With the foil’s glue dried the next step is to prime the foil ready for paint. As we know from trying to paint tin foil nothing sticks to it. Scale-a-ton recommends just painting a layer of white glue over the foil. So I did.
The glue does tend to slip off the foil but it’s easy to touch up in this spots.
Scale-a-ton used a proper white primer from Tamiya but I was lazy and just used flat white craft paint. I’m worried it won’t bond like that incredible Tamiya primer will. I know from experience the Tamiya will tolerate more wet paint over it than what I’ve done.

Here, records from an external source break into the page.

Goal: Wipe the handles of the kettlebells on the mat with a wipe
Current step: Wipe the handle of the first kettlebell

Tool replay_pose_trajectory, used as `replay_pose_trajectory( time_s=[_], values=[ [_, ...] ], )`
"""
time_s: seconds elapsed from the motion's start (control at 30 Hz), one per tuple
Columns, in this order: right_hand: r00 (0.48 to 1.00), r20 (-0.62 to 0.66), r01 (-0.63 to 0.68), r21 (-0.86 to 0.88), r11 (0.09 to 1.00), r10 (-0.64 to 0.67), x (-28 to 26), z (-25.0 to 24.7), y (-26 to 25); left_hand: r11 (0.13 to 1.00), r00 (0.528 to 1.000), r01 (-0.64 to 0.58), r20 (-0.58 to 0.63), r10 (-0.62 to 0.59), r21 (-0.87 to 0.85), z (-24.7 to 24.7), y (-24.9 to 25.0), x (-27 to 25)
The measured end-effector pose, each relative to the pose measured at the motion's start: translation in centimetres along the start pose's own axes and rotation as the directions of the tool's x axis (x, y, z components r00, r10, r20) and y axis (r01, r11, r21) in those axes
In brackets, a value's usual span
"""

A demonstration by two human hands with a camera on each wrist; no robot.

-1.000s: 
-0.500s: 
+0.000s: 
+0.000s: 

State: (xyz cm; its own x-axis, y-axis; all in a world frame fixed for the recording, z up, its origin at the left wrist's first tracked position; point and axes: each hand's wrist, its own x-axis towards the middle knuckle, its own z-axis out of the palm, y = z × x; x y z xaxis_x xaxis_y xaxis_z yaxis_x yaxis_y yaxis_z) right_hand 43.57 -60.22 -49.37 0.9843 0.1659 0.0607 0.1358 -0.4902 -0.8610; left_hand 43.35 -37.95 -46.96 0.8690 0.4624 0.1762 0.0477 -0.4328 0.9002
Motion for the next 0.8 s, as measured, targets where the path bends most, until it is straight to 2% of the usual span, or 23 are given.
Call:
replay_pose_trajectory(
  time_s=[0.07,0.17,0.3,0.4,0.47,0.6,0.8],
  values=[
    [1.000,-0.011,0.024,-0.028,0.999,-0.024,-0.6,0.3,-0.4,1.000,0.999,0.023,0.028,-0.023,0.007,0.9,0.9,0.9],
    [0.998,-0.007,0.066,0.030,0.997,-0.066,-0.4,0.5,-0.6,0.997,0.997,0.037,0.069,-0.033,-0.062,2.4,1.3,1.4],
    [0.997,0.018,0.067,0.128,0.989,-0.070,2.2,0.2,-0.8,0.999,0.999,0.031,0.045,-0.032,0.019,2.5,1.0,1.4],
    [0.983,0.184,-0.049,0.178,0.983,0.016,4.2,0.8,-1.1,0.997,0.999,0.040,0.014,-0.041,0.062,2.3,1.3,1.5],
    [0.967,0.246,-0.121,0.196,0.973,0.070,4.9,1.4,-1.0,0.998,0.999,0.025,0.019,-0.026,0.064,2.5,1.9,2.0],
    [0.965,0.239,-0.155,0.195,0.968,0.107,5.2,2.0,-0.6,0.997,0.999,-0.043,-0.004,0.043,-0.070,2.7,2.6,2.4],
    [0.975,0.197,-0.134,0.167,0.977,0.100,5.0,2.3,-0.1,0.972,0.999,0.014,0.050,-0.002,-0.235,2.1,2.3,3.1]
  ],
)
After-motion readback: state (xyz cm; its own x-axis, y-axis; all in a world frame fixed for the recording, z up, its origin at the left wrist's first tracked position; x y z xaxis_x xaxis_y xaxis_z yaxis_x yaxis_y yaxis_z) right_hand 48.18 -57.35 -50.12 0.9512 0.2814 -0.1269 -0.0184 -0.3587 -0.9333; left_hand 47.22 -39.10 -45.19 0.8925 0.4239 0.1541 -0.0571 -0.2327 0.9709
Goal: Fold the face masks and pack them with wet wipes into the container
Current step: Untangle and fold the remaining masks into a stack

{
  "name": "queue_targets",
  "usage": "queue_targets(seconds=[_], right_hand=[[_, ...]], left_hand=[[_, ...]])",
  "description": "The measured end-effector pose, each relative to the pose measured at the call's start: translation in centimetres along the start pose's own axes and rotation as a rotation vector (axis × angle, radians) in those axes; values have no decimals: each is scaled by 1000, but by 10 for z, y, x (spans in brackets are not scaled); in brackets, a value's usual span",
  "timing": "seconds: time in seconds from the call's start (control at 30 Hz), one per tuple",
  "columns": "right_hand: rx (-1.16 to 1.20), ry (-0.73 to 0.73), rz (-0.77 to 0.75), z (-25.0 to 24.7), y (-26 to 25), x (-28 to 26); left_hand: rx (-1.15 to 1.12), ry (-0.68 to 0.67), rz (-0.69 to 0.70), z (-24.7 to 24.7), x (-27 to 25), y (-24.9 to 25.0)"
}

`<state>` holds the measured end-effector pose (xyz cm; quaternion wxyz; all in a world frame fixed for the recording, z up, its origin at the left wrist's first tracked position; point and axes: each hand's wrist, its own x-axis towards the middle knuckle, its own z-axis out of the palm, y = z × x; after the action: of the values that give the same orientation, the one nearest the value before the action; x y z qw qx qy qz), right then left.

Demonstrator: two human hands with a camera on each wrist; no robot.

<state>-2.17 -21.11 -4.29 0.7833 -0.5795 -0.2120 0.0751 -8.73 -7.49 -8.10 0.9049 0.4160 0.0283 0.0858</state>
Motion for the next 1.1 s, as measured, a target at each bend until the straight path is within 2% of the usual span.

This is now. I’ve started painting the actual water colour using artist acrylics. This first coat is very blue and harshly defined. Just as in the original video the next layers of finish will be clear coat tinted with a little paint. They’re using those cool Tamiya clear paints (Tamiya X-23 Clear Blue) to build up layers of gloss muted with colour. I’m planning on using glossy Mod Podge instead and I’ll tint it with a drop or two of paint. This should mute the harsh lines in the paint and I’m looking forward to the depth of that built up finish.
The core of this technique based on crumpled foil just works. No other water technique I’ve ever tried creates this effect of layers of waves rolling over other waves like this does. It’s a brilliant technique I’m looking forward to continuing to study.
Thanks for the awesome find, Chris!
It’s a fascinating channel. Watching these modellers at work is so fascinating and I enjoy it all quite a lot.
Yes, it’s quite well-produced too. This sub video has interesting implications for modelling running water. I’m tempted to try it too. Must. Stay. Focussed.
Certainly a case of wanting to try some just to get a sense of how the effect works. I’m keen to try their method for reproducing waves crashing over models – using cotton and gloss medium. It’s fun giving into tempting little exploratory projects like this “just to see”.